Task description
Return the lines of the data below in which the string "camera" occurs.

--------------------------------

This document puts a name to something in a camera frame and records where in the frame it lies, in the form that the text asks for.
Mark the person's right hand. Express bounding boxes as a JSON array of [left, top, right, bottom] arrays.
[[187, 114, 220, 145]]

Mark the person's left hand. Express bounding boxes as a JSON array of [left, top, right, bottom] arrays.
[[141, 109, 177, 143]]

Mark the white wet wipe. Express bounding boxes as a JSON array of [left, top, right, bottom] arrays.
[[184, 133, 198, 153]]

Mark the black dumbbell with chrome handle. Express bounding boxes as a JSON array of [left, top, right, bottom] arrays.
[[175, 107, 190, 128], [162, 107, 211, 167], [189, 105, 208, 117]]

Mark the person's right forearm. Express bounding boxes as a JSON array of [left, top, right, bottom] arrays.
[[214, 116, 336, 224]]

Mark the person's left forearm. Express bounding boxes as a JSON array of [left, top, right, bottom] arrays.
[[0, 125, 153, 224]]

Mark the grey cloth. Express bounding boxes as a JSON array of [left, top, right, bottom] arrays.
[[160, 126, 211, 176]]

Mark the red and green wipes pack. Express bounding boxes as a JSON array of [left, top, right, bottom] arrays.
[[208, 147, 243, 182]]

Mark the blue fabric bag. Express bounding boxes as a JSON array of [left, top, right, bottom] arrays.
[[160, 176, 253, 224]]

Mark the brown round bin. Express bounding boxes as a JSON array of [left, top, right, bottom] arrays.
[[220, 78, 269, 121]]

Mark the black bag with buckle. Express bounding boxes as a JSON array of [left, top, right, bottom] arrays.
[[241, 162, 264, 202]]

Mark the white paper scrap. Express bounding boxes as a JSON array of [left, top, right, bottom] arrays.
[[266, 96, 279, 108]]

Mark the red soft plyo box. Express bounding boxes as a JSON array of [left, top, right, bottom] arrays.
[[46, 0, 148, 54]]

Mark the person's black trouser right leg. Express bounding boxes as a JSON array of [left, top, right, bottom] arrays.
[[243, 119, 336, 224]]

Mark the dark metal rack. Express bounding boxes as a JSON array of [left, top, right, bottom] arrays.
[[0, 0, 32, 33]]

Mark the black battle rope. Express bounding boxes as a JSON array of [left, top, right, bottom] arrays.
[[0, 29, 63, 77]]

--------------------------------

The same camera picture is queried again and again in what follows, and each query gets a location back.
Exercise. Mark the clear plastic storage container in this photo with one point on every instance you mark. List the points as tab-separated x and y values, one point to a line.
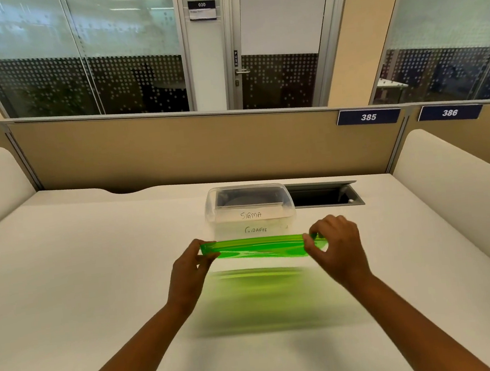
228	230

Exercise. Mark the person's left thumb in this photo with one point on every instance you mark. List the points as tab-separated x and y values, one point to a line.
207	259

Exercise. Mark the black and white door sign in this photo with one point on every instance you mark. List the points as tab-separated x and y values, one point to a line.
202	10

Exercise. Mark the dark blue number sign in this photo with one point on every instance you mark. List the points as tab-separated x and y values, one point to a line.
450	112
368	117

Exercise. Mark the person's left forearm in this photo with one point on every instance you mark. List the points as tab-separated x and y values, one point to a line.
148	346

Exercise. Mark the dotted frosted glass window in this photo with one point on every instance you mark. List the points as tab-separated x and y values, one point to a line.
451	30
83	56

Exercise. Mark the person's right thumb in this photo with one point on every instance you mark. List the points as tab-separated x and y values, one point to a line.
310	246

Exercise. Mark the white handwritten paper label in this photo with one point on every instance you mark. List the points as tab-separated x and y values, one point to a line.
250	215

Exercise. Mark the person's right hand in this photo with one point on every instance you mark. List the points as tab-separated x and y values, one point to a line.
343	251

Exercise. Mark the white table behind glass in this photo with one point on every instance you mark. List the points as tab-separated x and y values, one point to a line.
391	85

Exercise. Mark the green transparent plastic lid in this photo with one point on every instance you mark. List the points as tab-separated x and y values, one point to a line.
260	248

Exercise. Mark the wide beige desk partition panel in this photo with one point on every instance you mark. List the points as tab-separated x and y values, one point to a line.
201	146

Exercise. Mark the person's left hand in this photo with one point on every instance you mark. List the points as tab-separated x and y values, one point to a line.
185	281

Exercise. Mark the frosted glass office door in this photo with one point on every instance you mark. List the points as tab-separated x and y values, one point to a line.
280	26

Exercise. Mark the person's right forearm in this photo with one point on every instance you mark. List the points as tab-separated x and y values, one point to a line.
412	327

--------------------------------

Result for this task
This document puts a name to something in a camera frame and records where in the frame it lies, in the form that the text asks for.
The same camera picture is queried again and again in what follows, and each query gets a location back.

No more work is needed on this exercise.